===== Supplied data

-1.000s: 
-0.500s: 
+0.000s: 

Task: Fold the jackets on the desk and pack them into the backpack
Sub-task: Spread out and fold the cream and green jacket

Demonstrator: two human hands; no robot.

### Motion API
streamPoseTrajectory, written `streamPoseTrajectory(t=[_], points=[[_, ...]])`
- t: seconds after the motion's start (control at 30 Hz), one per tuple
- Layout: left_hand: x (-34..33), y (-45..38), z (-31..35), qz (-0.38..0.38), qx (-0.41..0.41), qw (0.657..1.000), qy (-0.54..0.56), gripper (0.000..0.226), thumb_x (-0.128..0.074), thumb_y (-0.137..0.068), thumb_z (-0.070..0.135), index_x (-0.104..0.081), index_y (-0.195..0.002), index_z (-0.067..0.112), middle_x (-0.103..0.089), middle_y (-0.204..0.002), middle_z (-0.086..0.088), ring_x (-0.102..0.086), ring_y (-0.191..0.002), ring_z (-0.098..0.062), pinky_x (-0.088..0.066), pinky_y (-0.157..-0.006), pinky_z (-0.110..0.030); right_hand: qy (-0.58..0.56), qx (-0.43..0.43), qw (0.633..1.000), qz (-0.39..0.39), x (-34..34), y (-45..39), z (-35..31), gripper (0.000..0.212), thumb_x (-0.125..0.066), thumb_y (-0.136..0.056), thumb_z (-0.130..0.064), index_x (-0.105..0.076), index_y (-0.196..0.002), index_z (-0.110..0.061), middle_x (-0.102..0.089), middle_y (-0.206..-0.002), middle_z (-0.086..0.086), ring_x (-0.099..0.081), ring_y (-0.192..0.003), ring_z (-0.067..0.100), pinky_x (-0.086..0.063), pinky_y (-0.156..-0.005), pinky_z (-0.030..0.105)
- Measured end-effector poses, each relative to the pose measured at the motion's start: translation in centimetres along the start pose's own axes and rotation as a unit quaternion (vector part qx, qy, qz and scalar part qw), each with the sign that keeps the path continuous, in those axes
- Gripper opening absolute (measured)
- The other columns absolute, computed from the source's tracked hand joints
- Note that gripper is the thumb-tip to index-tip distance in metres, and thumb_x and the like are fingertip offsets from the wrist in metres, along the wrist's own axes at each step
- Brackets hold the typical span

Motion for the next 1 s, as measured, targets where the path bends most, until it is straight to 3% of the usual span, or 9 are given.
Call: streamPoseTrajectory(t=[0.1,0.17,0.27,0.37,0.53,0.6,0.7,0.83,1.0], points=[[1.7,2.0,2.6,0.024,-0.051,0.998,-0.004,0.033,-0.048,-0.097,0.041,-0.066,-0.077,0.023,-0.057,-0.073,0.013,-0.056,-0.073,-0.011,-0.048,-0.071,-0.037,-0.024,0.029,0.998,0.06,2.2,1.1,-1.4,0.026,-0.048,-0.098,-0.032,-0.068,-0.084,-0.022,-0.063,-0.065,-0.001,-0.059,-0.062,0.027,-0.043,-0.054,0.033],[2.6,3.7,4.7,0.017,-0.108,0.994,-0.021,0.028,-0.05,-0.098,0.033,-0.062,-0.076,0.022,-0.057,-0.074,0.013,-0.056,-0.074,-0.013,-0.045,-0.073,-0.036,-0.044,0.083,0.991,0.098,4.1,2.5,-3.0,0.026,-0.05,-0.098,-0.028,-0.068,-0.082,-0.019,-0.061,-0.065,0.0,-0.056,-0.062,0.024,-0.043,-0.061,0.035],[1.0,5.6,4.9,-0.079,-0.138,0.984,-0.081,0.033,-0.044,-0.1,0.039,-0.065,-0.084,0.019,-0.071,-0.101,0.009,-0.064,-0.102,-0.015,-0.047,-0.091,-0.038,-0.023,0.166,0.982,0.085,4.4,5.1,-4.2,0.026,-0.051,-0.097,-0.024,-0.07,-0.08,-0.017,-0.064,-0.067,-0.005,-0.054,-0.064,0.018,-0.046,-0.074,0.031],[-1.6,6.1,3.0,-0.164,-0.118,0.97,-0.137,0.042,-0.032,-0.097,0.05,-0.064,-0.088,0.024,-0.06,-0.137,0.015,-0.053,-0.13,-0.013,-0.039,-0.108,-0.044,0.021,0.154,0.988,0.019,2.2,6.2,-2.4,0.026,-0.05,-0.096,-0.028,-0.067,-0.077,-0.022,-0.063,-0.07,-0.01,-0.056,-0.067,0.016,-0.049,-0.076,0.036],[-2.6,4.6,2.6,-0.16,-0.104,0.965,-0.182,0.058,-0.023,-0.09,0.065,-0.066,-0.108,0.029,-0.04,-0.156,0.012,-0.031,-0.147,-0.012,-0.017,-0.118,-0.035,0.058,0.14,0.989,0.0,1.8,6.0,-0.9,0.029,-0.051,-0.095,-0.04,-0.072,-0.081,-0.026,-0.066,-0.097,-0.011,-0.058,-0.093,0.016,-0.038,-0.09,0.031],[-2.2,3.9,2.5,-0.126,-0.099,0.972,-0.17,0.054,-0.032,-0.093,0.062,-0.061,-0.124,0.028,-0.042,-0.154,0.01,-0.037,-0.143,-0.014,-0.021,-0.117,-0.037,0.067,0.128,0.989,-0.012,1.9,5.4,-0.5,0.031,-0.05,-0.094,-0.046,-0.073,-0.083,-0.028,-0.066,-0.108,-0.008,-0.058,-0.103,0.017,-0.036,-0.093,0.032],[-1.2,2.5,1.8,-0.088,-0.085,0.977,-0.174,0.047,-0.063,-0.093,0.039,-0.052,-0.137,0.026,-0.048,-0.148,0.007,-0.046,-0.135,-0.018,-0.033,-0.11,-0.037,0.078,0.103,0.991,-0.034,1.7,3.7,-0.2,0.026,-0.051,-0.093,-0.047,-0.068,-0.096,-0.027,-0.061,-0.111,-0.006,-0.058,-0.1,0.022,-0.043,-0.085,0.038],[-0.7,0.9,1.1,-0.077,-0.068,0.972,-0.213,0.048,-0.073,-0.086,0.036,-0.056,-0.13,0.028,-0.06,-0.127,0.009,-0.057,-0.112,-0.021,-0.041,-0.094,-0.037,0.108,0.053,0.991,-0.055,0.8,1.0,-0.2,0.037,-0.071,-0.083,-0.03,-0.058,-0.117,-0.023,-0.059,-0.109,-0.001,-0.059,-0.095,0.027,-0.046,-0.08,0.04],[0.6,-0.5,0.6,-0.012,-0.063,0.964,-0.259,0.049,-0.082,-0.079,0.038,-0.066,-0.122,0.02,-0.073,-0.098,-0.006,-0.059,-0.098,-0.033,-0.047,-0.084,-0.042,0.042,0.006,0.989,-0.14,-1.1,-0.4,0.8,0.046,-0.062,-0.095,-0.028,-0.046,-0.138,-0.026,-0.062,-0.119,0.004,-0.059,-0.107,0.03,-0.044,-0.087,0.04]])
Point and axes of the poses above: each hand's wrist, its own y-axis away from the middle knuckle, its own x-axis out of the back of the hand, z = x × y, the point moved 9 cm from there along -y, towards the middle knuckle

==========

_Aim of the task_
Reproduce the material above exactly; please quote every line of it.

_Response area_
-1.000s: 
-0.500s: 
+0.000s: 

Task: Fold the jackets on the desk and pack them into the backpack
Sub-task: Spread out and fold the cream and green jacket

Demonstrator: two human hands; no robot.

### Motion API
streamPoseTrajectory, written `streamPoseTrajectory(t=[_], points=[[_, ...]])`
- t: seconds after the motion's start (control at 30 Hz), one per tuple
- Layout: left_hand: x (-34..33), y (-45..38), z (-31..35), qz (-0.38..0.38), qx (-0.41..0.41), qw (0.657..1.000), qy (-0.54..0.56), gripper (0.000..0.226), thumb_x (-0.128..0.074), thumb_y (-0.137..0.068), thumb_z (-0.070..0.135), index_x (-0.104..0.081), index_y (-0.195..0.002), index_z (-0.067..0.112), middle_x (-0.103..0.089), middle_y (-0.204..0.002), middle_z (-0.086..0.088), ring_x (-0.102..0.086), ring_y (-0.191..0.002), ring_z (-0.098..0.062), pinky_x (-0.088..0.066), pinky_y (-0.157..-0.006), pinky_z (-0.110..0.030); right_hand: qy (-0.58..0.56), qx (-0.43..0.43), qw (0.633..1.000), qz (-0.39..0.39), x (-34..34), y (-45..39), z (-35..31), gripper (0.000..0.212), thumb_x (-0.125..0.066), thumb_y (-0.136..0.056), thumb_z (-0.130..0.064), index_x (-0.105..0.076), index_y (-0.196..0.002), index_z (-0.110..0.061), middle_x (-0.102..0.089), middle_y (-0.206..-0.002), middle_z (-0.086..0.086), ring_x (-0.099..0.081), ring_y (-0.192..0.003), ring_z (-0.067..0.100), pinky_x (-0.086..0.063), pinky_y (-0.156..-0.005), pinky_z (-0.030..0.105)
- Measured end-effector poses, each relative to the pose measured at the motion's start: translation in centimetres along the start pose's own axes and rotation as a unit quaternion (vector part qx, qy, qz and scalar part qw), each with the sign that keeps the path continuous, in those axes
- Gripper opening absolute (measured)
- The other columns absolute, computed from the source's tracked hand joints
- Note that gripper is the thumb-tip to index-tip distance in metres, and thumb_x and the like are fingertip offsets from the wrist in metres, along the wrist's own axes at each step
- Brackets hold the typical span

Motion for the next 1 s, as measured, targets where the path bends most, until it is straight to 3% of the usual span, or 9 are given.
Call: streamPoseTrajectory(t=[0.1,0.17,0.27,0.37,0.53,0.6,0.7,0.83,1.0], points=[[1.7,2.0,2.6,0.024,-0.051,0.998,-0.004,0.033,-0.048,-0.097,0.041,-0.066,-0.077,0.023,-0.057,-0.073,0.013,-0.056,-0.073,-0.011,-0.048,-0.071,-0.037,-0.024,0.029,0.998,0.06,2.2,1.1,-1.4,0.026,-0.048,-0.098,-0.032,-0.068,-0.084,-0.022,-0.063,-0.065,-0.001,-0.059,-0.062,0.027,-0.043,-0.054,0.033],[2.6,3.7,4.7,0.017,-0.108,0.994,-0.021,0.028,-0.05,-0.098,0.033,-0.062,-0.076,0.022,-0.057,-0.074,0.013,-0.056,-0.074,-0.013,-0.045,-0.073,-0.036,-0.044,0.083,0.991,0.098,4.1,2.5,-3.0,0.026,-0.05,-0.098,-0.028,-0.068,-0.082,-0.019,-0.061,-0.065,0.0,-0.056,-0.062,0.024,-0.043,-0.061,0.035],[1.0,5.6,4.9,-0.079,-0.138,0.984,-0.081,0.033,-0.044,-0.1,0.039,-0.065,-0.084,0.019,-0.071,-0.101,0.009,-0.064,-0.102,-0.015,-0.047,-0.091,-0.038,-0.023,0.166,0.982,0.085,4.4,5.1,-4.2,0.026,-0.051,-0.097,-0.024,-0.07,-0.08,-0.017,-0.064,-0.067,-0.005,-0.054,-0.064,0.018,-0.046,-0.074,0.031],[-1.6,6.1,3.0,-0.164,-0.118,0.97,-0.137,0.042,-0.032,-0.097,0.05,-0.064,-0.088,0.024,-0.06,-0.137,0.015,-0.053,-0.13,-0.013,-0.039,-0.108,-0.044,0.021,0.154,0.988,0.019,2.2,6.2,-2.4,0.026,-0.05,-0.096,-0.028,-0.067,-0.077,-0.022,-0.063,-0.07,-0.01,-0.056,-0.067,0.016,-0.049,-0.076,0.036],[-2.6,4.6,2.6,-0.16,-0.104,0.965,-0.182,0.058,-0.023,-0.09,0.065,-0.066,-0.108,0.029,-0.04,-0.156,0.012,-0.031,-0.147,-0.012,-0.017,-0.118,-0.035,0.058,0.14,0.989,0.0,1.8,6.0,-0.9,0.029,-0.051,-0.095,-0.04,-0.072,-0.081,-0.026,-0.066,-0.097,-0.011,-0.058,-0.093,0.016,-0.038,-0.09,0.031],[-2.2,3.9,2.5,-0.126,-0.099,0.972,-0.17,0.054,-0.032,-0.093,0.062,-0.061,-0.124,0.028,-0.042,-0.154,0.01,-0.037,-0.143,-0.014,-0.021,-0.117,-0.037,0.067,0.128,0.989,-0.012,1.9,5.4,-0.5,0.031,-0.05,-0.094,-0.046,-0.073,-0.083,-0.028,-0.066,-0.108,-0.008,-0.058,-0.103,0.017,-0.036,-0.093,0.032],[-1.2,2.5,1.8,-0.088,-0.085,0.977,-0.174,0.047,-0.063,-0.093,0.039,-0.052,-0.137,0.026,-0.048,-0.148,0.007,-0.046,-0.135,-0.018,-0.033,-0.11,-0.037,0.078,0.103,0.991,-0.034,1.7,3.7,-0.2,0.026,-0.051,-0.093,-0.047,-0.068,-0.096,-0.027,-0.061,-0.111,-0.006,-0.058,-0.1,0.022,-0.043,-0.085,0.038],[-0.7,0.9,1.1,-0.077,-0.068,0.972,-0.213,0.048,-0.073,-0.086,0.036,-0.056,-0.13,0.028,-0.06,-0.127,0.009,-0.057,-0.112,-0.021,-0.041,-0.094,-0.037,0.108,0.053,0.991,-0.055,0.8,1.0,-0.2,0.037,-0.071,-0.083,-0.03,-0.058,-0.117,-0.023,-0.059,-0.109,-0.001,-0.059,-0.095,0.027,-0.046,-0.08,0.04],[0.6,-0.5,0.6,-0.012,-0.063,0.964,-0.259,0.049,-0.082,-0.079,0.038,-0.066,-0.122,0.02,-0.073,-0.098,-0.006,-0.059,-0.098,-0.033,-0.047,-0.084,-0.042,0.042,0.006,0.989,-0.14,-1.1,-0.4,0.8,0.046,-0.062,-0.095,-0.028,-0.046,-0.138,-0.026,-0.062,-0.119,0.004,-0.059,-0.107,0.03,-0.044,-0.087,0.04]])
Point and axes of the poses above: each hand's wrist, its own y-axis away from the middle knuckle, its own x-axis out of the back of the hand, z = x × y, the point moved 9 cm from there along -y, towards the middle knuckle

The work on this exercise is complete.